On Labor Day morning, residents of Newtown and surrounding towns will line the streets to watch the Newtown Labor Day parade. Hundreds will be entertained by music, dancing, riflery and martial arts. Candy will be thrown and that will have the children scrambling. Neighbors also will spend time reconnecting.
For many there is no better way to mark the end of summer than the Newtown Labor Day Parade, which has been marching down the streets of Newtown since 1962. The 2010 theme is "On Stage in Newtown," in honor of the 75th anniversary of the Newtown Town Players.
"For 47 years, Marge Rogers has been a leader and an inspiration for " Beth Caldwell said, of this year's Grand Marshal.
Rogers, who has lived in Newtown for more than 50 years, said she was excited and surprised to be asked to serve in this role. She has marched in many past parades with the children's theater group. This year she will ride in the place of honor in a vintage 1929 Ford Model A, evocative of the Players' first year, 1935.
"I am excited that so many people will be there and part of the Players' 75th year. Recognition by your town is always an honor," Rogers said.
The parade starts at 10 a.m. on Monday, Sept. 6 and lasts a couple of hours.
The parade starts at the ambulance garage on Main Street, marches down Main Street, turns at Glover Street and ends on Queen Street.
The parade features floats and marching groups from local businesses, churches, organizations and schools.
Historical and traditional musical groups from here in Newtown, such as the Newtown High School Marching band, are joined by those from other towns, such as Fairfield and New Haven.
Politicians, including Governor M. Jodi Rell, and veterans' groups are always represented. This year's Pioneers and Legends honorees are Alfred Green, a decorated WWII veteran, and the Mattatuck Drum Band. View the complete line-up.
On the periphery of the parade, viewers will find Newtown High School clubs and sports teams selling water and snacks and other items to raise funds for their organizations. Venders offer hats, balloons and other toys on their rolling stands as well.
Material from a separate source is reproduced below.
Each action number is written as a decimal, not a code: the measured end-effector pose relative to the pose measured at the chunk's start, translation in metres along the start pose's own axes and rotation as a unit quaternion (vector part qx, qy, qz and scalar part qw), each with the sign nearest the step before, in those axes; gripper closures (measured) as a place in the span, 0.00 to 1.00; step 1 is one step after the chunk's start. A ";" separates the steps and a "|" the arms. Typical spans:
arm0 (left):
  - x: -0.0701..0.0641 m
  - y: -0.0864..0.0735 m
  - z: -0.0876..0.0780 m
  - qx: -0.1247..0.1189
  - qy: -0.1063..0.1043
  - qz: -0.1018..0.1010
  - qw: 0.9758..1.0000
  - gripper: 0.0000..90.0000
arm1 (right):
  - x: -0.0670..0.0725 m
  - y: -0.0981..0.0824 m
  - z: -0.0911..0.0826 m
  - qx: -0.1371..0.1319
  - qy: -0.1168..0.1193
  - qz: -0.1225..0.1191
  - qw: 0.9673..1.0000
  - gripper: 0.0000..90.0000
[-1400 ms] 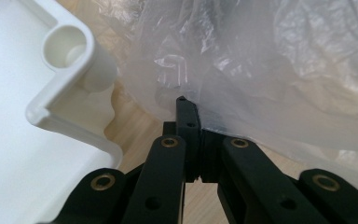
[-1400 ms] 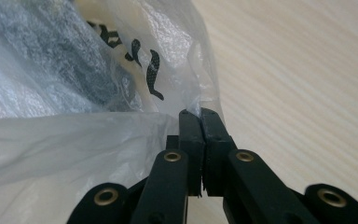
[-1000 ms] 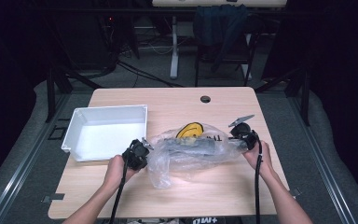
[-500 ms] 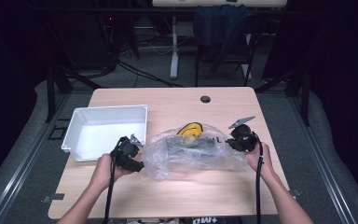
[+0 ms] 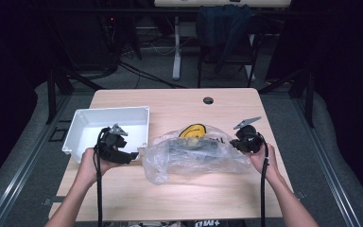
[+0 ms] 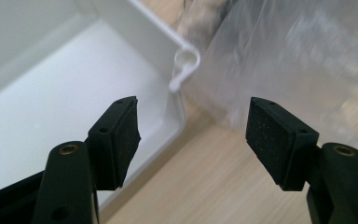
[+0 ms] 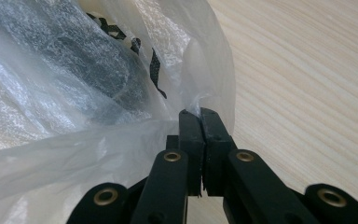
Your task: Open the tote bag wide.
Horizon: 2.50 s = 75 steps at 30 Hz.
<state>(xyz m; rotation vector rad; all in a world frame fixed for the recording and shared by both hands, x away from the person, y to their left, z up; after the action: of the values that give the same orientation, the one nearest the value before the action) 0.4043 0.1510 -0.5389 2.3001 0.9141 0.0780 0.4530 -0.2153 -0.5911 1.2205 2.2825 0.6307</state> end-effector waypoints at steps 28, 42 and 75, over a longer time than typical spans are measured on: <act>-0.027 0.039 0.087 0.043 0.021 0.071 0.996 0.94 | -0.010 0.019 -0.032 -0.032 0.030 0.009 0.999 0.52; -0.022 0.048 0.083 0.008 0.044 0.057 0.997 0.94 | 0.063 0.003 -0.010 0.062 0.006 -0.145 0.987 0.39; -0.029 0.032 0.104 0.082 0.103 0.108 0.985 0.87 | 0.023 0.025 0.022 0.027 -0.008 -0.030 0.999 0.93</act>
<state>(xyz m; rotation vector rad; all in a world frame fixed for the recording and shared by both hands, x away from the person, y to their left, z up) 0.4308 0.0575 -0.5967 2.5755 0.7918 0.3505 0.4706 -0.1796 -0.5978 1.1726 2.3274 0.5381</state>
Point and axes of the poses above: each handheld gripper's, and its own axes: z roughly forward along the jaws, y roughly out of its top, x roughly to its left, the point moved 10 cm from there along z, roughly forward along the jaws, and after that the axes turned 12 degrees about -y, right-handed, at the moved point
"It's a homey thing that everyone enjoys," Rogers said.
If you park along the parade route, you have to be there before the roads on the parade route are closed at 9:30 a.m., and you will have to stay put until the roads are reopened at the conclusion of the parade. The Newtown Labor Day Parade website suggests parking at Hawley School, Big Y, St. Rose School, or Lexington Gardens.
Other residents park at the library or have watched the parade from friends' homes on Main Street. Homeowners often hold parties or invite friends to stake their claim to a spot by putting out lawn chairs on their lots the night before.
Some opt to park in locations outside the route, which enables you to walk to and from the parade before or after it starts.
"We spend approximately $20,000 to walk down the streets of Newtown," parade chair Beth Caldwell said.
The bulk of the contributions come from corporate sponsors, with Newtown Savings Bank, Newtown Rotary Club, and Hometown Publishing being the top sponsors this year. Individuals wishing to donate can use the form provided and send a check in.
"After many months of preparation, the Parade Committee is excited to be buttoning up the details and getting ready to put this show on the road. We would like to express our thanks to all those who make the Labor Day Parade so special: from the firefighters and police to the bands, horses, clowns and cheerleaders, to everyone from town who march, line the streets and help make it 'Nicer in Newtown,'" Caldwell said.